▶ _Exercise details_
For the word "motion", count the lines below that contain it. Give the number alone.
########################################
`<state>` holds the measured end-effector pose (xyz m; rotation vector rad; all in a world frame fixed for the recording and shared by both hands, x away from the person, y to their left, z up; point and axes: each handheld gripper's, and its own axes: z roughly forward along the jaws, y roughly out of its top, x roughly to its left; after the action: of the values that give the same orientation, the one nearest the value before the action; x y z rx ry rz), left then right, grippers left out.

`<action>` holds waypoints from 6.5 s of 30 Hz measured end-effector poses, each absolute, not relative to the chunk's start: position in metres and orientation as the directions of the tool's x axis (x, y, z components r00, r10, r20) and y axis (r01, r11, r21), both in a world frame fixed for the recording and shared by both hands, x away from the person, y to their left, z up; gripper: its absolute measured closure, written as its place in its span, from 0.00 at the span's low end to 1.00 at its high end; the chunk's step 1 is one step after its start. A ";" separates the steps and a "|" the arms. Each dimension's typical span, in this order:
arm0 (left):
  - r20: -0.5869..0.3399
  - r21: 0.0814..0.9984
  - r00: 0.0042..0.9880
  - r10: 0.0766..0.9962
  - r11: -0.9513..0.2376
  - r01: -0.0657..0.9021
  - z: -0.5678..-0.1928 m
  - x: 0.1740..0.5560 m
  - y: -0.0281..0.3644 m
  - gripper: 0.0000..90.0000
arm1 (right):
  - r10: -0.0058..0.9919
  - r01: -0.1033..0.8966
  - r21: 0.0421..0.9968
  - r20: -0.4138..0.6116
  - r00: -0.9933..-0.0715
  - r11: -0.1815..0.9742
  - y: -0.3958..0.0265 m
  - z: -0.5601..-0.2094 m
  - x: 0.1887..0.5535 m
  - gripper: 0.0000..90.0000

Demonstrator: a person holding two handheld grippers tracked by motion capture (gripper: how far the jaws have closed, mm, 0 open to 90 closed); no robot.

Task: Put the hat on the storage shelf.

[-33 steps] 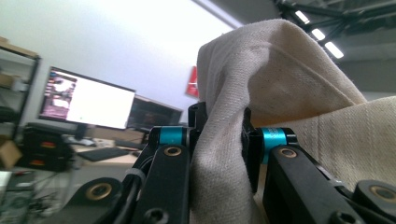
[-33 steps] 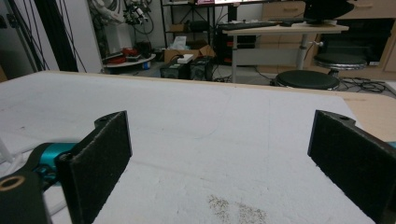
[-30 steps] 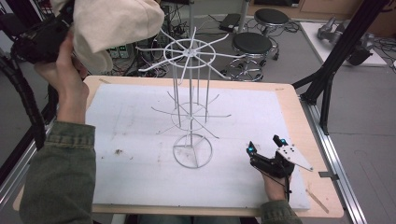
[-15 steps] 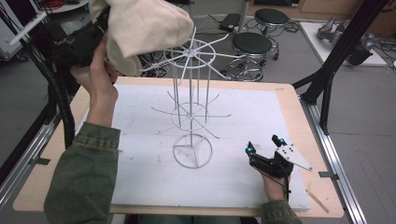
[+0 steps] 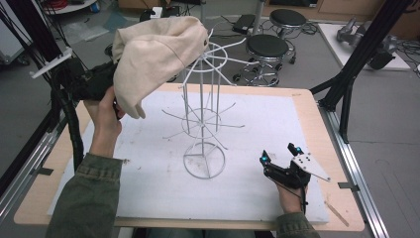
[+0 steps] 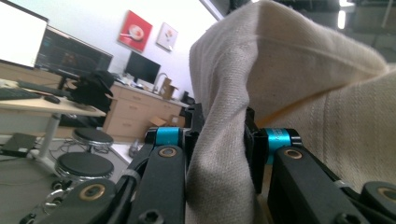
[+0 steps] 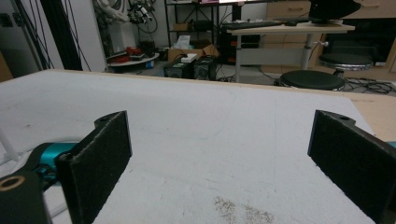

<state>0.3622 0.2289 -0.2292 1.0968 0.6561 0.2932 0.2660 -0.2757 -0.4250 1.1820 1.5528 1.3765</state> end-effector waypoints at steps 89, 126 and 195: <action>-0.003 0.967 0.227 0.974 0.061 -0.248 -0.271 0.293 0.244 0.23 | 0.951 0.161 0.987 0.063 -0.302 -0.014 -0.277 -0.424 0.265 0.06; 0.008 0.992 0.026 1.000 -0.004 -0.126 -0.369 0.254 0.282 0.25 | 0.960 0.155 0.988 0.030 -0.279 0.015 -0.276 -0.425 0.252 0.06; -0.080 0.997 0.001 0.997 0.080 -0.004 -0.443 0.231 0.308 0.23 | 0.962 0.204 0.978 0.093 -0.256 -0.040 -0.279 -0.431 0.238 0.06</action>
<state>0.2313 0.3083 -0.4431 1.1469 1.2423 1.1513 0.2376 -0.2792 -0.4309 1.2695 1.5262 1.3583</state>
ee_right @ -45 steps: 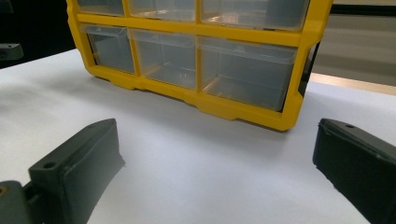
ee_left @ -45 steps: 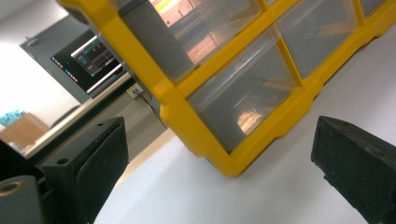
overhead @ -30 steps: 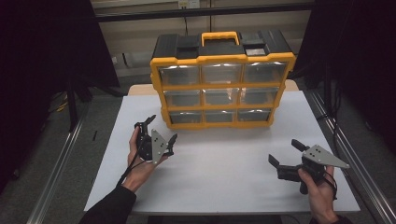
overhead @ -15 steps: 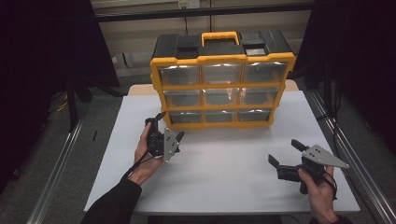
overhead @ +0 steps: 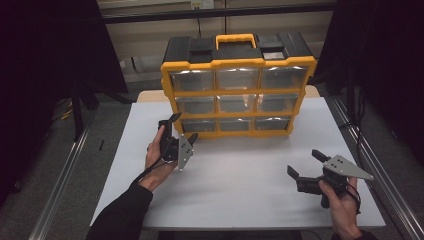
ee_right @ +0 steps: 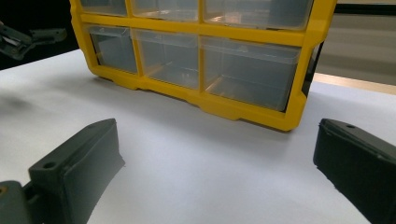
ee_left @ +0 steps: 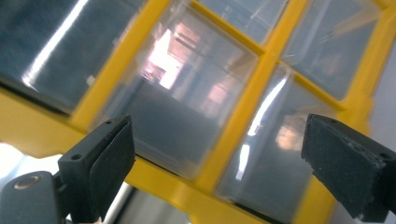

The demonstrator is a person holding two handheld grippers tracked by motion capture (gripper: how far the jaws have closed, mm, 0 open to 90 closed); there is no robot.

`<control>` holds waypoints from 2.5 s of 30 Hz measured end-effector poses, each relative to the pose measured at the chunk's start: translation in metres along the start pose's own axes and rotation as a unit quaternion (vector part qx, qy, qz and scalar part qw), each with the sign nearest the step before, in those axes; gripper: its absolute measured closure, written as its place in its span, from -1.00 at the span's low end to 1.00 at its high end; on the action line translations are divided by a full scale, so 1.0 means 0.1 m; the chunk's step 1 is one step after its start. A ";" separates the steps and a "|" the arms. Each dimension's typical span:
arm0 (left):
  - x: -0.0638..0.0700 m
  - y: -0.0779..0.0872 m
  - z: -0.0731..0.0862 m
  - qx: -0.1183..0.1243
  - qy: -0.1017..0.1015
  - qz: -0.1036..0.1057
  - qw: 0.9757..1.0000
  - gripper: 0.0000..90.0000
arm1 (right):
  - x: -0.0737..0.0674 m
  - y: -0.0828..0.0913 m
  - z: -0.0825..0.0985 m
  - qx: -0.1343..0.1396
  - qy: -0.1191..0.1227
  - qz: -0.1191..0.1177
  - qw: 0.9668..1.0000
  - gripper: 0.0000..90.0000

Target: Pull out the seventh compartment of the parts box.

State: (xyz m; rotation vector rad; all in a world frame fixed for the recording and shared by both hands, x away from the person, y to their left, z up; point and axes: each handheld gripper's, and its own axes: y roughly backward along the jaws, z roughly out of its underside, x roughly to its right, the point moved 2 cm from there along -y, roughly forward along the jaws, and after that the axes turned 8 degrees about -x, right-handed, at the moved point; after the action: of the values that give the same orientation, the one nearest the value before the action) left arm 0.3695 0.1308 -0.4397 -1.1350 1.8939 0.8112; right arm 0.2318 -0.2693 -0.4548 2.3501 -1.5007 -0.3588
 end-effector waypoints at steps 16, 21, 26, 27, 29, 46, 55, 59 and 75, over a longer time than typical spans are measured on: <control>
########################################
▶ _Output of the task_
2